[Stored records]
——

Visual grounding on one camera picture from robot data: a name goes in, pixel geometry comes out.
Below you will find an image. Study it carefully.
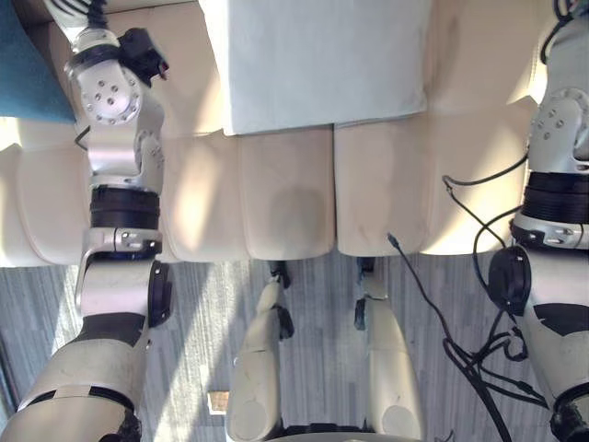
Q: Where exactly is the small wooden block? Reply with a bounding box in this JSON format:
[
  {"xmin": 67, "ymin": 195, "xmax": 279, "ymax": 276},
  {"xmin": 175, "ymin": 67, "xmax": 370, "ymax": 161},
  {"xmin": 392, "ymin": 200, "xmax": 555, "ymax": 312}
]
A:
[{"xmin": 208, "ymin": 390, "xmax": 231, "ymax": 413}]

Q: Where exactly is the looped black cable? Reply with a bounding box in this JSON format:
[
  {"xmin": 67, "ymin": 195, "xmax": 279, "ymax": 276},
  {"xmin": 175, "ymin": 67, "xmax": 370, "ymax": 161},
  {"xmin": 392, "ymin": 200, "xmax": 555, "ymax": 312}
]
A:
[{"xmin": 441, "ymin": 156, "xmax": 553, "ymax": 411}]

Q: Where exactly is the white square cushion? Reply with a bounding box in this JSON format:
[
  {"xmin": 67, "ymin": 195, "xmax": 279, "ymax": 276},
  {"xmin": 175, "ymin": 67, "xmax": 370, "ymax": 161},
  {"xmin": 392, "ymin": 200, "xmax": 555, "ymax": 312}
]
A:
[{"xmin": 198, "ymin": 0, "xmax": 430, "ymax": 137}]

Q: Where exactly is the cream leather sofa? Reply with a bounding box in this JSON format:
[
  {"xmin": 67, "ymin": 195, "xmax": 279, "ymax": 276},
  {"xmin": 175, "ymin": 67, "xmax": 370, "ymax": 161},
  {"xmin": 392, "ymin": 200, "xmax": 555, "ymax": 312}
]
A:
[{"xmin": 0, "ymin": 0, "xmax": 589, "ymax": 269}]

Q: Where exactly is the silver left robot leg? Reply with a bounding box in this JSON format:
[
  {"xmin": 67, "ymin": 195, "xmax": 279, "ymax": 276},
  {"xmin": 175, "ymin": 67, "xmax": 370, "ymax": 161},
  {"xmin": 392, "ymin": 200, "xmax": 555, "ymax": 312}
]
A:
[{"xmin": 225, "ymin": 260, "xmax": 295, "ymax": 442}]

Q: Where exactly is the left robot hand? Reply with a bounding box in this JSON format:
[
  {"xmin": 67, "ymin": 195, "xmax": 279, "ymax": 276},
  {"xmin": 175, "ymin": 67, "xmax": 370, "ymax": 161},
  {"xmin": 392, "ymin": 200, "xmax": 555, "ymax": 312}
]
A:
[{"xmin": 44, "ymin": 0, "xmax": 110, "ymax": 34}]

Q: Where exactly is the teal cushion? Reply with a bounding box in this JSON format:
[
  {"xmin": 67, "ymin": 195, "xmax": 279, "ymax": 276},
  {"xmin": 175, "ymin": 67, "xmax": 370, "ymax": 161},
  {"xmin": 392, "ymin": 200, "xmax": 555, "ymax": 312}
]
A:
[{"xmin": 0, "ymin": 0, "xmax": 77, "ymax": 124}]

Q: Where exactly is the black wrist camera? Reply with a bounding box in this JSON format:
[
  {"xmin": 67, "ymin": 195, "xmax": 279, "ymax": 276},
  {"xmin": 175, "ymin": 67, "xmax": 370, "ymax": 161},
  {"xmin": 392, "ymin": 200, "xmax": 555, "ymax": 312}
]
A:
[{"xmin": 116, "ymin": 27, "xmax": 171, "ymax": 89}]

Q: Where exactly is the silver robot leg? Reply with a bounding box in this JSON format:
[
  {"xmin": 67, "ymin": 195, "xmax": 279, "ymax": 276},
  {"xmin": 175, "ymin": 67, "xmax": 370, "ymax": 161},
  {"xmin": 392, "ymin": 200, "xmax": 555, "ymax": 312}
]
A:
[
  {"xmin": 225, "ymin": 260, "xmax": 295, "ymax": 442},
  {"xmin": 352, "ymin": 256, "xmax": 425, "ymax": 442}
]

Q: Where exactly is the long black cable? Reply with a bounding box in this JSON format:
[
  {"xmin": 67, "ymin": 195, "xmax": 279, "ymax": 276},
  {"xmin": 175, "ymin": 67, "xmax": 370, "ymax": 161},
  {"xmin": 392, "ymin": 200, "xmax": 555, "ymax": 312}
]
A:
[{"xmin": 386, "ymin": 232, "xmax": 513, "ymax": 442}]

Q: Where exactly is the silver right robot leg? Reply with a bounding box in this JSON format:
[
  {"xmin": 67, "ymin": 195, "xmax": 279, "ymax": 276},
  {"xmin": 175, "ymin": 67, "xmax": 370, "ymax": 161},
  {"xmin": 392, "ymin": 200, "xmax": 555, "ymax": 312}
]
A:
[{"xmin": 352, "ymin": 256, "xmax": 425, "ymax": 442}]

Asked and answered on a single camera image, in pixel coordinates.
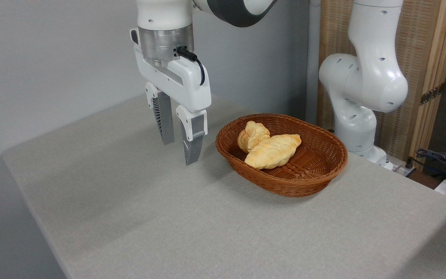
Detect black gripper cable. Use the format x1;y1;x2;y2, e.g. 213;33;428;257
175;46;206;86

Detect long braided bread loaf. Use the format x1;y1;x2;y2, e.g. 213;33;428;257
244;134;302;170

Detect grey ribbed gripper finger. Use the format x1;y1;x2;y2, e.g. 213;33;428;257
175;105;208;166
145;82;175;146

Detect metal screen hinge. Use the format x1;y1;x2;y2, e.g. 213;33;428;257
419;83;444;106

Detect brown wicker oval basket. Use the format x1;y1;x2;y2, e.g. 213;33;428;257
215;113;348;198

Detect round golden bread roll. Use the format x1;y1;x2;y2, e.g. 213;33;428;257
237;121;271;153

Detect dark cable bundle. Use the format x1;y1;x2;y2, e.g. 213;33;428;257
408;148;446;183

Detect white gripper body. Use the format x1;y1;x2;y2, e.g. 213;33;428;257
130;28;212;113

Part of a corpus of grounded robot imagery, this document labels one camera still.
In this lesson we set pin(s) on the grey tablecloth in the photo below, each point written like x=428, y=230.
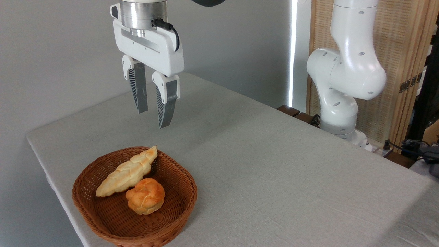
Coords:
x=274, y=171

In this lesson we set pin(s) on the long braided bread loaf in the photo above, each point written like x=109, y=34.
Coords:
x=127, y=175

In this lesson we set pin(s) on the black vertical stand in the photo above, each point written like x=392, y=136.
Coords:
x=425, y=96

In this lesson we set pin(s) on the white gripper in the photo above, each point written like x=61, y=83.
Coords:
x=164, y=55

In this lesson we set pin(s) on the bamboo folding screen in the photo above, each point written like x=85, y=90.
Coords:
x=398, y=34

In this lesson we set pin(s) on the brown wicker basket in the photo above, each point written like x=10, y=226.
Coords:
x=103, y=219

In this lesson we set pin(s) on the grey fabric object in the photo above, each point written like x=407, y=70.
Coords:
x=432, y=159

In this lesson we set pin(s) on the dark metal screen hinge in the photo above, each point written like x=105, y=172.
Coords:
x=410, y=83

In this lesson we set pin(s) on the dark brown wooden block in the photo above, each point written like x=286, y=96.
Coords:
x=305, y=119
x=288, y=110

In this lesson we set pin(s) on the round braided bread bun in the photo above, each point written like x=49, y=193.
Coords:
x=145, y=197

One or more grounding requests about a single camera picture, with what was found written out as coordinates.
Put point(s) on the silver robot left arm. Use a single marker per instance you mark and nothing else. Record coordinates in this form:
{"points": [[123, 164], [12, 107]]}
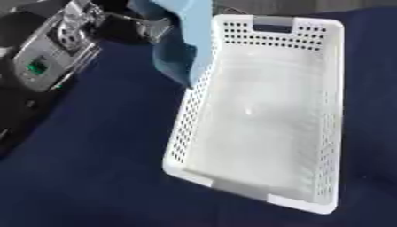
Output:
{"points": [[46, 56]]}

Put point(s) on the white perforated plastic basket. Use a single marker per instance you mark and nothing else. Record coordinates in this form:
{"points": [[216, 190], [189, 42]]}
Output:
{"points": [[263, 118]]}

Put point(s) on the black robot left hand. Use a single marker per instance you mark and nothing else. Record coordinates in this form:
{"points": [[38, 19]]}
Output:
{"points": [[121, 28]]}

——

(What is needed)
Output the records exactly. Drop the images.

(Exercise result)
Visual grounding on one camera picture from robot data: a name goes in, pixel geometry comes out.
Below you will find an image. Study it carefully.
Q: Where exactly is the small wooden block? Reply with a bounding box in this JSON format:
[
  {"xmin": 67, "ymin": 195, "xmax": 279, "ymax": 276},
  {"xmin": 175, "ymin": 67, "xmax": 370, "ymax": 161},
  {"xmin": 392, "ymin": 200, "xmax": 555, "ymax": 312}
]
A:
[{"xmin": 208, "ymin": 390, "xmax": 231, "ymax": 413}]

Q: Where exactly is the looped black cable? Reply with a bounding box in this JSON format:
[
  {"xmin": 67, "ymin": 195, "xmax": 279, "ymax": 276},
  {"xmin": 175, "ymin": 67, "xmax": 370, "ymax": 161},
  {"xmin": 392, "ymin": 200, "xmax": 555, "ymax": 312}
]
A:
[{"xmin": 441, "ymin": 156, "xmax": 553, "ymax": 411}]

Q: Where exactly is the white square cushion? Reply with a bounding box in this JSON format:
[
  {"xmin": 67, "ymin": 195, "xmax": 279, "ymax": 276},
  {"xmin": 175, "ymin": 67, "xmax": 370, "ymax": 161},
  {"xmin": 392, "ymin": 200, "xmax": 555, "ymax": 312}
]
A:
[{"xmin": 198, "ymin": 0, "xmax": 430, "ymax": 137}]

Q: Where exactly is the cream leather sofa? Reply with a bounding box in this JSON format:
[
  {"xmin": 67, "ymin": 195, "xmax": 279, "ymax": 276},
  {"xmin": 175, "ymin": 67, "xmax": 370, "ymax": 161},
  {"xmin": 392, "ymin": 200, "xmax": 555, "ymax": 312}
]
A:
[{"xmin": 0, "ymin": 0, "xmax": 589, "ymax": 269}]

Q: Where exactly is the silver left robot leg? Reply with a bounding box in this JSON format:
[
  {"xmin": 67, "ymin": 195, "xmax": 279, "ymax": 276},
  {"xmin": 175, "ymin": 67, "xmax": 370, "ymax": 161},
  {"xmin": 392, "ymin": 200, "xmax": 555, "ymax": 312}
]
A:
[{"xmin": 225, "ymin": 260, "xmax": 295, "ymax": 442}]

Q: Where exactly is the left robot hand? Reply with a bounding box in this JSON format:
[
  {"xmin": 67, "ymin": 195, "xmax": 279, "ymax": 276},
  {"xmin": 175, "ymin": 67, "xmax": 370, "ymax": 161},
  {"xmin": 392, "ymin": 200, "xmax": 555, "ymax": 312}
]
A:
[{"xmin": 44, "ymin": 0, "xmax": 110, "ymax": 34}]

Q: Where exactly is the teal cushion? Reply with a bounding box in this JSON format:
[
  {"xmin": 67, "ymin": 195, "xmax": 279, "ymax": 276},
  {"xmin": 175, "ymin": 67, "xmax": 370, "ymax": 161},
  {"xmin": 392, "ymin": 200, "xmax": 555, "ymax": 312}
]
A:
[{"xmin": 0, "ymin": 0, "xmax": 77, "ymax": 124}]

Q: Where exactly is the black wrist camera? Reply with a bounding box in this JSON format:
[
  {"xmin": 67, "ymin": 195, "xmax": 279, "ymax": 276},
  {"xmin": 175, "ymin": 67, "xmax": 370, "ymax": 161},
  {"xmin": 392, "ymin": 200, "xmax": 555, "ymax": 312}
]
A:
[{"xmin": 116, "ymin": 27, "xmax": 171, "ymax": 89}]

Q: Where exactly is the silver robot leg? Reply with a bounding box in this JSON format:
[
  {"xmin": 67, "ymin": 195, "xmax": 279, "ymax": 276},
  {"xmin": 175, "ymin": 67, "xmax": 370, "ymax": 161},
  {"xmin": 392, "ymin": 200, "xmax": 555, "ymax": 312}
]
A:
[
  {"xmin": 225, "ymin": 260, "xmax": 295, "ymax": 442},
  {"xmin": 352, "ymin": 256, "xmax": 425, "ymax": 442}
]

Q: Where exactly is the long black cable? Reply with a bounding box in this JSON format:
[
  {"xmin": 67, "ymin": 195, "xmax": 279, "ymax": 276},
  {"xmin": 175, "ymin": 67, "xmax": 370, "ymax": 161},
  {"xmin": 392, "ymin": 200, "xmax": 555, "ymax": 312}
]
A:
[{"xmin": 386, "ymin": 232, "xmax": 513, "ymax": 442}]

Q: Where exactly is the silver right robot leg? Reply with a bounding box in this JSON format:
[
  {"xmin": 67, "ymin": 195, "xmax": 279, "ymax": 276},
  {"xmin": 175, "ymin": 67, "xmax": 370, "ymax": 161},
  {"xmin": 392, "ymin": 200, "xmax": 555, "ymax": 312}
]
A:
[{"xmin": 352, "ymin": 256, "xmax": 425, "ymax": 442}]

Asked and answered on a single camera image, in pixel coordinates.
Detect black gripper cable. Use the format x1;y1;x2;y2, e.g. 213;33;428;257
175;46;206;86

Detect long braided bread loaf. Use the format x1;y1;x2;y2, e.g. 213;33;428;257
244;134;302;170

Detect grey ribbed gripper finger. Use the format x1;y1;x2;y2, e.g. 213;33;428;257
175;105;208;166
145;82;175;146

Detect metal screen hinge. Use the format x1;y1;x2;y2, e.g. 213;33;428;257
419;83;444;106

Detect brown wicker oval basket. Use the format x1;y1;x2;y2, e.g. 213;33;428;257
215;113;348;198

Detect round golden bread roll. Use the format x1;y1;x2;y2, e.g. 213;33;428;257
237;121;271;153

Detect dark cable bundle. Use the format x1;y1;x2;y2, e.g. 213;33;428;257
408;148;446;183

Detect white gripper body. Use the format x1;y1;x2;y2, e.g. 213;33;428;257
130;28;212;113

Part of a corpus of grounded robot imagery, this document labels one camera still.
In this lesson we set pin(s) on the grey tablecloth in the photo below, each point written like x=428, y=230.
Coords:
x=274, y=171

In this lesson we set pin(s) on the long braided bread loaf in the photo above, each point written like x=109, y=34.
Coords:
x=127, y=175

In this lesson we set pin(s) on the black vertical stand in the photo above, each point written like x=392, y=136.
Coords:
x=425, y=96

In this lesson we set pin(s) on the white gripper in the photo above, each point written like x=61, y=83.
Coords:
x=164, y=55

In this lesson we set pin(s) on the bamboo folding screen in the photo above, each point written like x=85, y=90.
Coords:
x=398, y=34

In this lesson we set pin(s) on the brown wicker basket in the photo above, each point written like x=10, y=226.
Coords:
x=103, y=219

In this lesson we set pin(s) on the grey fabric object in the photo above, each point written like x=407, y=70.
Coords:
x=432, y=159

In this lesson we set pin(s) on the dark metal screen hinge in the photo above, each point written like x=105, y=172.
Coords:
x=410, y=83

In this lesson we set pin(s) on the dark brown wooden block in the photo above, each point written like x=286, y=96.
Coords:
x=305, y=119
x=288, y=110

In this lesson we set pin(s) on the round braided bread bun in the photo above, each point written like x=49, y=193.
Coords:
x=145, y=197

One or more grounding requests about a single camera picture, with what was found written out as coordinates.
Put point(s) on the silver robot left arm. Use a single marker per instance you mark and nothing else. Record coordinates in this form:
{"points": [[123, 164], [12, 107]]}
Output:
{"points": [[46, 56]]}

Put point(s) on the white perforated plastic basket. Use a single marker per instance you mark and nothing else. Record coordinates in this form:
{"points": [[216, 190], [189, 42]]}
Output:
{"points": [[263, 118]]}

Put point(s) on the black robot left hand. Use a single marker per instance you mark and nothing else. Record coordinates in this form:
{"points": [[38, 19]]}
Output:
{"points": [[121, 28]]}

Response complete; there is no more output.